Task instructions
Restate the listing below word for word. No picture belongs in the result.

Data section

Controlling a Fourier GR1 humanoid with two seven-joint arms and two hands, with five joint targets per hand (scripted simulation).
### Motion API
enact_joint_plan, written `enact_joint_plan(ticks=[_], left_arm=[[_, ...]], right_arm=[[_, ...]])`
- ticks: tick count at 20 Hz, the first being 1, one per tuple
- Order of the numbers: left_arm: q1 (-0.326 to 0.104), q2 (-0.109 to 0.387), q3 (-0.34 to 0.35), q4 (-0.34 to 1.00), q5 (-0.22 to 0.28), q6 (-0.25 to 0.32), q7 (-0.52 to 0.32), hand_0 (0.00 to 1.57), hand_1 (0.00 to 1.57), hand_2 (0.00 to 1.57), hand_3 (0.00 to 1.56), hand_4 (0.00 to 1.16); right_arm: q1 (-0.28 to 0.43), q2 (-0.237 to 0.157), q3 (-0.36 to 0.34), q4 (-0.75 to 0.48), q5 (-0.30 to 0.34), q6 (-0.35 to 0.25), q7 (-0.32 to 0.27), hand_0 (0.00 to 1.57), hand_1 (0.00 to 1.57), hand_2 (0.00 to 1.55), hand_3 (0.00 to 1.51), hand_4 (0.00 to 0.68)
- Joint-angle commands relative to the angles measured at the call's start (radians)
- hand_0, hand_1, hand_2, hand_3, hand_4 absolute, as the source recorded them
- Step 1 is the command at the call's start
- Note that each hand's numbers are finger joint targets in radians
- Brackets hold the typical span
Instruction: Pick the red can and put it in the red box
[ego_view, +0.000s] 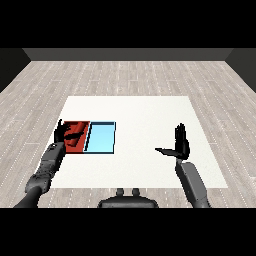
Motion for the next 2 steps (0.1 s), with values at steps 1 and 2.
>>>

Answer area
Controlling a Fourier GR1 humanoid with two seven-joint arms and two hands, with five joint targets per hand (scripted simulation).
### Motion API
enact_joint_plan, written `enact_joint_plan(ticks=[_], left_arm=[[_, ...]], right_arm=[[_, ...]])`
- ticks: tick count at 20 Hz, the first being 1, one per tuple
- Order of the numbers: left_arm: q1 (-0.326 to 0.104), q2 (-0.109 to 0.387), q3 (-0.34 to 0.35), q4 (-0.34 to 1.00), q5 (-0.22 to 0.28), q6 (-0.25 to 0.32), q7 (-0.52 to 0.32), hand_0 (0.00 to 1.57), hand_1 (0.00 to 1.57), hand_2 (0.00 to 1.57), hand_3 (0.00 to 1.56), hand_4 (0.00 to 1.16); right_arm: q1 (-0.28 to 0.43), q2 (-0.237 to 0.157), q3 (-0.36 to 0.34), q4 (-0.75 to 0.48), q5 (-0.30 to 0.34), q6 (-0.35 to 0.25), q7 (-0.32 to 0.27), hand_0 (0.00 to 1.57), hand_1 (0.00 to 1.57), hand_2 (0.00 to 1.55), hand_3 (0.00 to 1.51), hand_4 (0.00 to 0.68)
- Joint-angle commands relative to the angles measured at the call's start (radians)
- hand_0, hand_1, hand_2, hand_3, hand_4 absolute, as the source recorded them
- Step 1 is the command at the call's start
- Note that each hand's numbers are finger joint targets in radians
- Brackets hold the typical span
Instruction: Pick the red can and put it in the red box
[ego_view, +0.000s] 
Motion for the next 2 steps (0.1 s), with values at steps 1 and 2.
>>>

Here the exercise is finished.